On ne peut plus continuer ainsi, s’insurge Patrick Pailloux ! Les règles élémentaires ne sont pas appliquées car les responsables ne savent pas… peut-être … mais c’est pourquoi l’ANSSI a recensé 40 règles élémentaires et a soumis son travail à un appel à commentaires en cours d’analyse. En gros, nous explique Patrick Pailloux, il y a deux catégories de commentaires. Ou bien les acteurs se plaignent de l’insuffisance des règles proposées, ou bien ils se plaignent de la difficulté, voire de l’impossibilité de mettre en œuvre celles-ci. C’est peut-être que nous ne sommes pas si loin que cela de la cible minimale des actions à mettre en œuvre, conclut, pragmatiquement, Patrick Pailloux. L’ANSSI travaille sur tous ces commentaires pour élaborer une seconde version de son guide de 40 règles d’hygiène de sécurité des systèmes d’information.

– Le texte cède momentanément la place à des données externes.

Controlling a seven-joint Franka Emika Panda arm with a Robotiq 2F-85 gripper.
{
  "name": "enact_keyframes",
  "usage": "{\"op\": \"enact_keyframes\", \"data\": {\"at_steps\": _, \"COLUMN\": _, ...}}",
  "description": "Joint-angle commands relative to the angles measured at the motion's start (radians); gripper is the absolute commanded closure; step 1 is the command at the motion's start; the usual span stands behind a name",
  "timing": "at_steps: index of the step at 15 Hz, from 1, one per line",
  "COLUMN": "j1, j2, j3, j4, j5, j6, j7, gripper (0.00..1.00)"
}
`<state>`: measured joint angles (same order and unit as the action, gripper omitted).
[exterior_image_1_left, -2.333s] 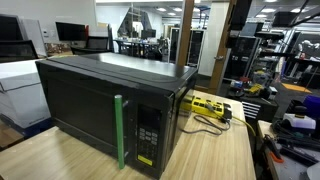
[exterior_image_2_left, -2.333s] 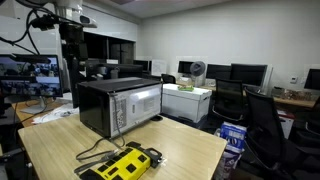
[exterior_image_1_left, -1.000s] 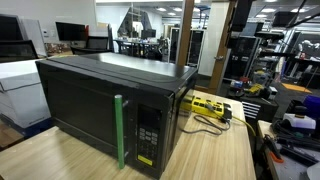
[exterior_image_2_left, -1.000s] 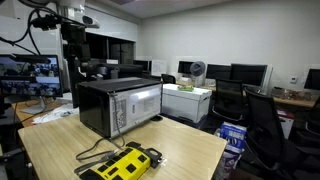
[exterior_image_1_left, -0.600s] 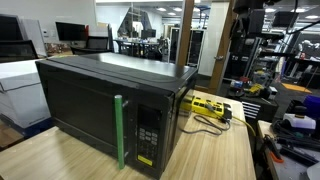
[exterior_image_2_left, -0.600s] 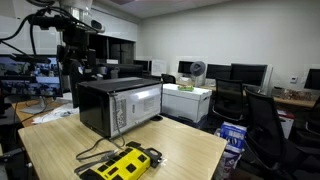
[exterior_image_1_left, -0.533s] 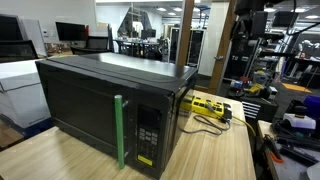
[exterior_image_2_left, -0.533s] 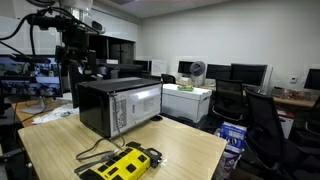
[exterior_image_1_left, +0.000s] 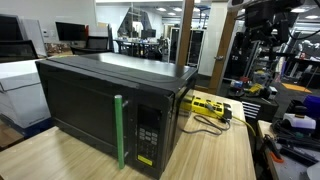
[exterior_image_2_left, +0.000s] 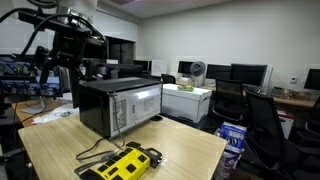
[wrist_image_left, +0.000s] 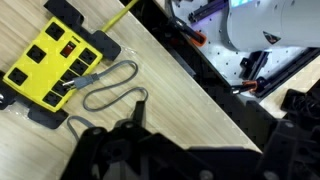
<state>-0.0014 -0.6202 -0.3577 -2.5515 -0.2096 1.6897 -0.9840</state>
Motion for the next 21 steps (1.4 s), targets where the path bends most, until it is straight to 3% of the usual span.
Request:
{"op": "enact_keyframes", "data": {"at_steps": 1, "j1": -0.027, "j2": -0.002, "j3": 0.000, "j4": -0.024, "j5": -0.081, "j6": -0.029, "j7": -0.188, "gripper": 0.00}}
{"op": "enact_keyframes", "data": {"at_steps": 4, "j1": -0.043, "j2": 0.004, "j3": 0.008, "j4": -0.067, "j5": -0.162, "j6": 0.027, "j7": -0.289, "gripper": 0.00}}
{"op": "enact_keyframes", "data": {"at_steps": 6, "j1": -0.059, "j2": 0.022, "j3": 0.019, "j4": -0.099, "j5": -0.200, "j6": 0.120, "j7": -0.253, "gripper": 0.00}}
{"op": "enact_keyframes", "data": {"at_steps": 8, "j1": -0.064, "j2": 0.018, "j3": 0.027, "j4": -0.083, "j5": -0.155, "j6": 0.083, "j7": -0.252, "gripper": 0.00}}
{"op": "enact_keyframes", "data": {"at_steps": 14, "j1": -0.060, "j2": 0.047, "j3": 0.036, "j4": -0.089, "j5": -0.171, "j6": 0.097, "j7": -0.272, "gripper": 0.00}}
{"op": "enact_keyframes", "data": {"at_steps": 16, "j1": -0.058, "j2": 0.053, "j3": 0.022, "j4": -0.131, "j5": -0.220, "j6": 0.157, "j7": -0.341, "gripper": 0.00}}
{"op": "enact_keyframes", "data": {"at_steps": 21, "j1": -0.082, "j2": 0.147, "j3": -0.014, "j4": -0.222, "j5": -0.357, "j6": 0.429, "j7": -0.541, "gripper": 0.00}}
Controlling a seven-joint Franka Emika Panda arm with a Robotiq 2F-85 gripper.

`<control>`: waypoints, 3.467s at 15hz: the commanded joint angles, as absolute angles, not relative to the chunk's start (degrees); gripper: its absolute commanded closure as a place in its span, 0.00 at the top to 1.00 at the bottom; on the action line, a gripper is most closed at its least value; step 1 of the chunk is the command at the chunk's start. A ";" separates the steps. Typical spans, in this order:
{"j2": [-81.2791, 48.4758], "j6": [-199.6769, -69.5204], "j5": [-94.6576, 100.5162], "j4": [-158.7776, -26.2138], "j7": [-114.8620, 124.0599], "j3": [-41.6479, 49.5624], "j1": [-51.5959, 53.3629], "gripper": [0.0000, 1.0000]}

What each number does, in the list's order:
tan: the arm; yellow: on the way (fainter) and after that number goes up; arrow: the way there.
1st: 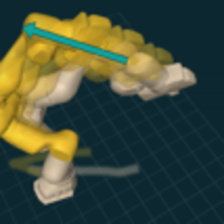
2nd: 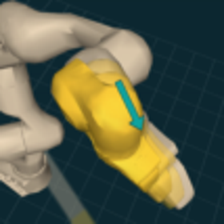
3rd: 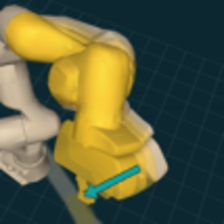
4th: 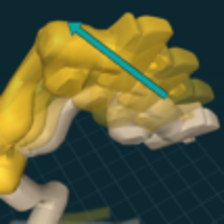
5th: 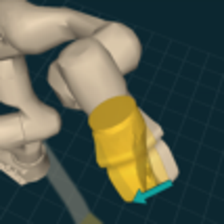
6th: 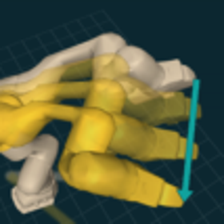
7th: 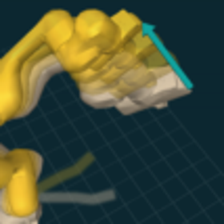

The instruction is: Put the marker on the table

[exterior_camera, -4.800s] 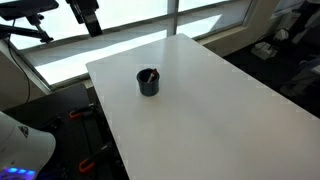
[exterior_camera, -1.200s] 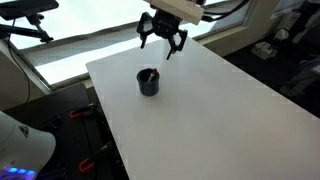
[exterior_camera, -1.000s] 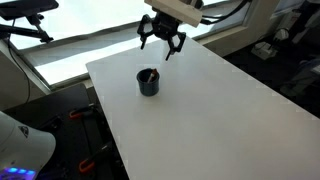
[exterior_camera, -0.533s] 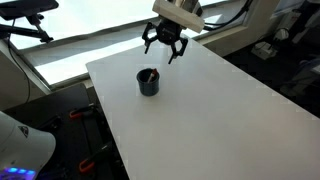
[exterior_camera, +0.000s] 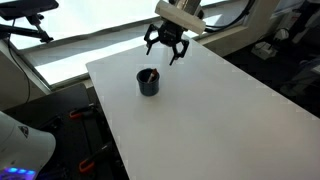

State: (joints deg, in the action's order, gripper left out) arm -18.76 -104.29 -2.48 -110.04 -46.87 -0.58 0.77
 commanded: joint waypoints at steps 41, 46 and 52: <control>-42.23 -93.53 12.24 -89.04 -55.02 -8.50 5.04 0.74; -43.53 -92.52 12.03 -87.34 -54.20 -8.19 4.86 0.35; -44.28 -91.52 12.01 -85.89 -54.00 -7.86 4.64 0.00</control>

Il faut déterminer un niveau en dessous duquel il n’est pas raisonnable de se situer, argumente Patrick Pailloux.

Il poursuit en incitant les directeurs de la sécurité à faire appel à des spécialistes, notamment pour la surveillance en « temps réel du patrimoine informationnel ». Il explique que trop souvent il existait des signaux permettant d’identifier l’attaque, mais que ceux-ci ont été ignorés. Par exemple, un PC infecté a été remastérisé ou remplacé alors qu’une analyse aurait permis de comprendre l’analyse du début d’une attaque de plus grande envergure. Il faut avoir le courage de voir ce que se passe analyse Patrick Pailloux et de partager les compétences. On gagne en communiquant et en partageant le savoir-faire !

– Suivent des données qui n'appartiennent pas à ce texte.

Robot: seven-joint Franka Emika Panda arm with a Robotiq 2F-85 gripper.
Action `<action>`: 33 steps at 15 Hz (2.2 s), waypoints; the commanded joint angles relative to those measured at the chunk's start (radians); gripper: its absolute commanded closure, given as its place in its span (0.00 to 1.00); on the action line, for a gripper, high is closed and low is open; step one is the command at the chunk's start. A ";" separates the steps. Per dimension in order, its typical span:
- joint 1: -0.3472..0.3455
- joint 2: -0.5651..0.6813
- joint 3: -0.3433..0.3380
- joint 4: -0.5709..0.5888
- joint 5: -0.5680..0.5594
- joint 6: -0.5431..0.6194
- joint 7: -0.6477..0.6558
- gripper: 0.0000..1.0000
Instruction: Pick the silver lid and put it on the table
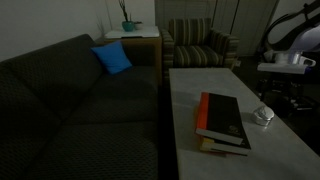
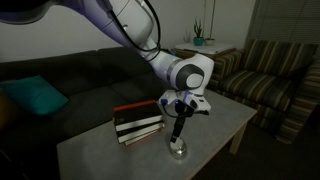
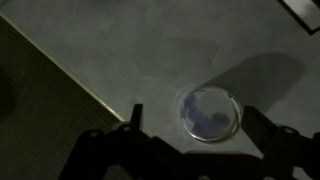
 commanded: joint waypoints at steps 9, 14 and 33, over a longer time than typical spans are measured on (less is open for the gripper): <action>0.049 -0.002 -0.062 -0.067 -0.097 0.152 0.044 0.00; 0.118 -0.001 -0.132 -0.145 -0.246 0.391 0.021 0.00; 0.103 0.000 -0.063 -0.239 -0.408 0.769 -0.292 0.00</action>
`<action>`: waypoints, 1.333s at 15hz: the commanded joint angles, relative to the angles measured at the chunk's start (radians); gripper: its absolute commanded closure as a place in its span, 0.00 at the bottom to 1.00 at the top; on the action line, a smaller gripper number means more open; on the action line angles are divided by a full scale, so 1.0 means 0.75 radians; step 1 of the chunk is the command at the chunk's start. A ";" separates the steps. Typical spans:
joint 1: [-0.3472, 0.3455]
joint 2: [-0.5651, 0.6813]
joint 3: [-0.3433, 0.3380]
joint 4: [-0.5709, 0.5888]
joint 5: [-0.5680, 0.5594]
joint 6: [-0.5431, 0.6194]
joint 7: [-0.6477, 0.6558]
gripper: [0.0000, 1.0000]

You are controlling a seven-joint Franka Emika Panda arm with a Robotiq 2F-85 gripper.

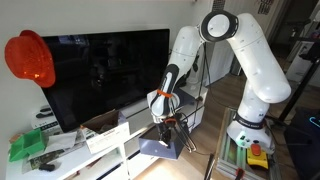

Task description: Put the grey box in the bottom middle shelf

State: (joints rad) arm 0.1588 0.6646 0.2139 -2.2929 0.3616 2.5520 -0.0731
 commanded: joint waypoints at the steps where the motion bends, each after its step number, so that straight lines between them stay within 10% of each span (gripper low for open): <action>1: -0.001 0.041 0.010 0.037 -0.080 0.050 0.020 0.99; 20: 0.042 0.274 -0.017 0.310 -0.319 0.045 0.021 0.99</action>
State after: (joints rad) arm 0.1987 0.8154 0.2026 -2.1267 0.1498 2.5889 -0.0617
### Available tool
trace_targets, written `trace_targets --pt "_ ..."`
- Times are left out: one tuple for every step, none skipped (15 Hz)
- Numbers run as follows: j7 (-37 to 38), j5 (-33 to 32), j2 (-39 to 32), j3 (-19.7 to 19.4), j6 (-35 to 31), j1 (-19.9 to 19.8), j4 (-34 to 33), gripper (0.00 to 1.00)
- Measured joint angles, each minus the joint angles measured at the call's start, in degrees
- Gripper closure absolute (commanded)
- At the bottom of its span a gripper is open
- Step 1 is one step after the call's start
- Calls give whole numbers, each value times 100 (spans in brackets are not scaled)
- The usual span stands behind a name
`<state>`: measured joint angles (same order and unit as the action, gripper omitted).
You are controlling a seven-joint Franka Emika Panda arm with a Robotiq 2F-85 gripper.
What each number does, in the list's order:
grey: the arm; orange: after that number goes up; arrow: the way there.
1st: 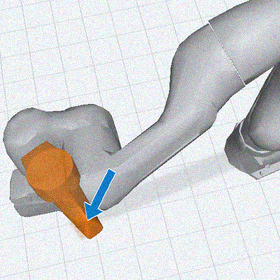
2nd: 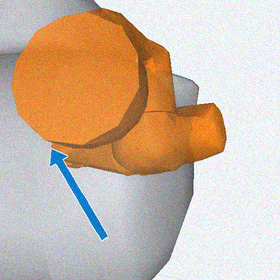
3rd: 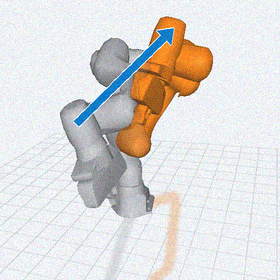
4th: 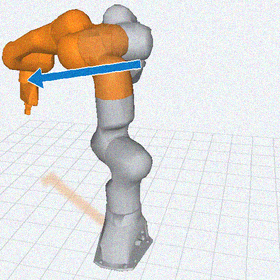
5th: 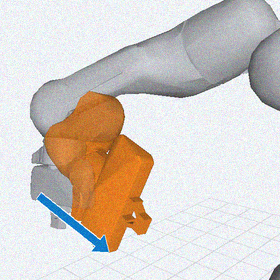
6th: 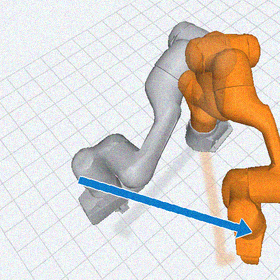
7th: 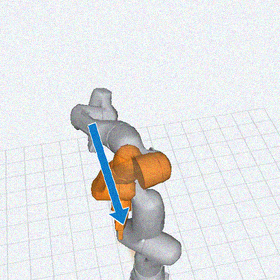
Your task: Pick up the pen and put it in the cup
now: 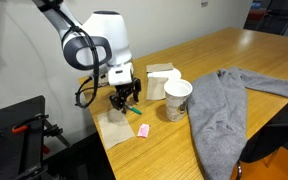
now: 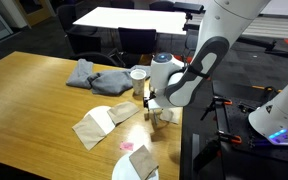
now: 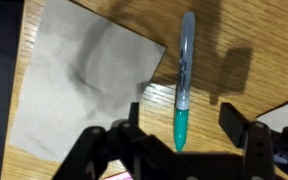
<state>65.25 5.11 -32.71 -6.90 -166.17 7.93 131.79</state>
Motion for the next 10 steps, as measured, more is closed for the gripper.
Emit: trace_targets --pt "-2 30 -41 0 0 0 -38 58" --pt "-4 59 -80 1 0 0 -75 66" --pt "-5 79 -114 1 -1 0 -103 73" --pt "-5 89 -148 1 -1 0 -133 81" --pt "-5 93 -177 1 -1 0 -159 88" --pt "-5 94 -198 1 -1 0 -179 96" --pt "-5 94 -217 1 -1 0 -197 99" --pt "-6 94 -231 1 -1 0 -213 100" --pt "-8 94 -236 1 -2 1 -226 96" --pt "-20 94 -237 2 -2 1 -233 96"
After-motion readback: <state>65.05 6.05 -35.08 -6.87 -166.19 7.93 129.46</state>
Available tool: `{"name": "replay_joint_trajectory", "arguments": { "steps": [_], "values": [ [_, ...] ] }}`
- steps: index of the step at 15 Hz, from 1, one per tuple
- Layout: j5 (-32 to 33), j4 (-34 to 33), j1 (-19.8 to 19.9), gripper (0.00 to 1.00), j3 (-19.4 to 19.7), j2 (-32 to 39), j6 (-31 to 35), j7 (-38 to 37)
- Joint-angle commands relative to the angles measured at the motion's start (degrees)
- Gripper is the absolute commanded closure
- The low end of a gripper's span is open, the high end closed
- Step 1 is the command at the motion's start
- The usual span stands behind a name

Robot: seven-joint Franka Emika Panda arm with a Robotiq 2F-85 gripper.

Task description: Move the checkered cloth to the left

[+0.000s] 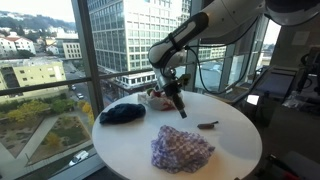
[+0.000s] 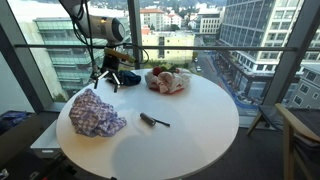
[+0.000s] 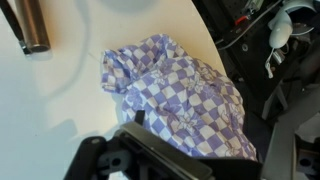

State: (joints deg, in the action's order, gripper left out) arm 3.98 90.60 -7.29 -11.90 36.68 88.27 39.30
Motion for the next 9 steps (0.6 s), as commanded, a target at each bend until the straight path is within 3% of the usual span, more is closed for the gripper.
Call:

L’Etat ne peut pas jouer en permanence le rôle du pompier

Mais l’Etat n’a pas les moyens d’intervenir partout et sans arrêt constate-t-il. Bien sûr, les services de secours sont appelés pour secourir des touristes qui gravissent le Mont-Blanc en tongs et en short, mais ce n’est pas ainsi qu’il faut travailler, déplore-t-il. Il faut faire appel à des prestataires compétents. L’ANSSI peut aider les entreprises, mais il faut aussi que celles-ci soient « responsables ». L’Etat ne peut pas être le pompier pour des gens qui ne font rien !

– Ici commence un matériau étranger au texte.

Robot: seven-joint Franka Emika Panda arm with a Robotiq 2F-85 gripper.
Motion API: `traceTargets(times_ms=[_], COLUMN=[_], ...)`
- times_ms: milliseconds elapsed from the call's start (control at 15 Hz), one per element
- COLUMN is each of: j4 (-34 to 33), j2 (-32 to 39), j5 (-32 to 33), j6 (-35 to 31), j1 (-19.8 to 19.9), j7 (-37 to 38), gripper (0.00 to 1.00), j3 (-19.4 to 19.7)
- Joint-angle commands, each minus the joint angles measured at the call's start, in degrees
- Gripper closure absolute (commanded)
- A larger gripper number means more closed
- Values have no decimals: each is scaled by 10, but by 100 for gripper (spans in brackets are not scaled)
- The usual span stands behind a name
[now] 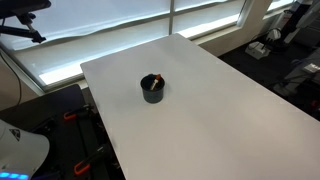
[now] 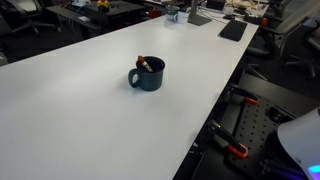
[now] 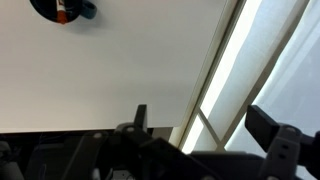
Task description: Put the red marker on the table.
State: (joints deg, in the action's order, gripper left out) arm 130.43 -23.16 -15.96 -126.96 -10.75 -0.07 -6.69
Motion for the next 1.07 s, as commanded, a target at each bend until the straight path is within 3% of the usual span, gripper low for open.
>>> traceTargets(times_ms=[0,533,1000], j4=[-35,-30,-6], j2=[61,145,165], j5=[23,138,175], j6=[-43,-32,-26], j1=[14,49,57], j7=[-26,-74,-133], gripper=[0,0,0], j3=[7,25,32])
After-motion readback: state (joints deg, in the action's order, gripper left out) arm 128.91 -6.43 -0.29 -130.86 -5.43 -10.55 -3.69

Aides-toi et l’ANSSI t’aidera !

Patrick Pailloux souligne le fait de nombreux guides ont été rédigés par l’ANSSI et qu’il faut que les entreprises les utilisent. Des labels ont été créés. Il y en aura sans doute d’autres…

Il conclut en assurant que les entreprises peuvent faire appel à ses services, y compris pour des actions de sensibilisation auprès des comités de direction au plus haut niveau.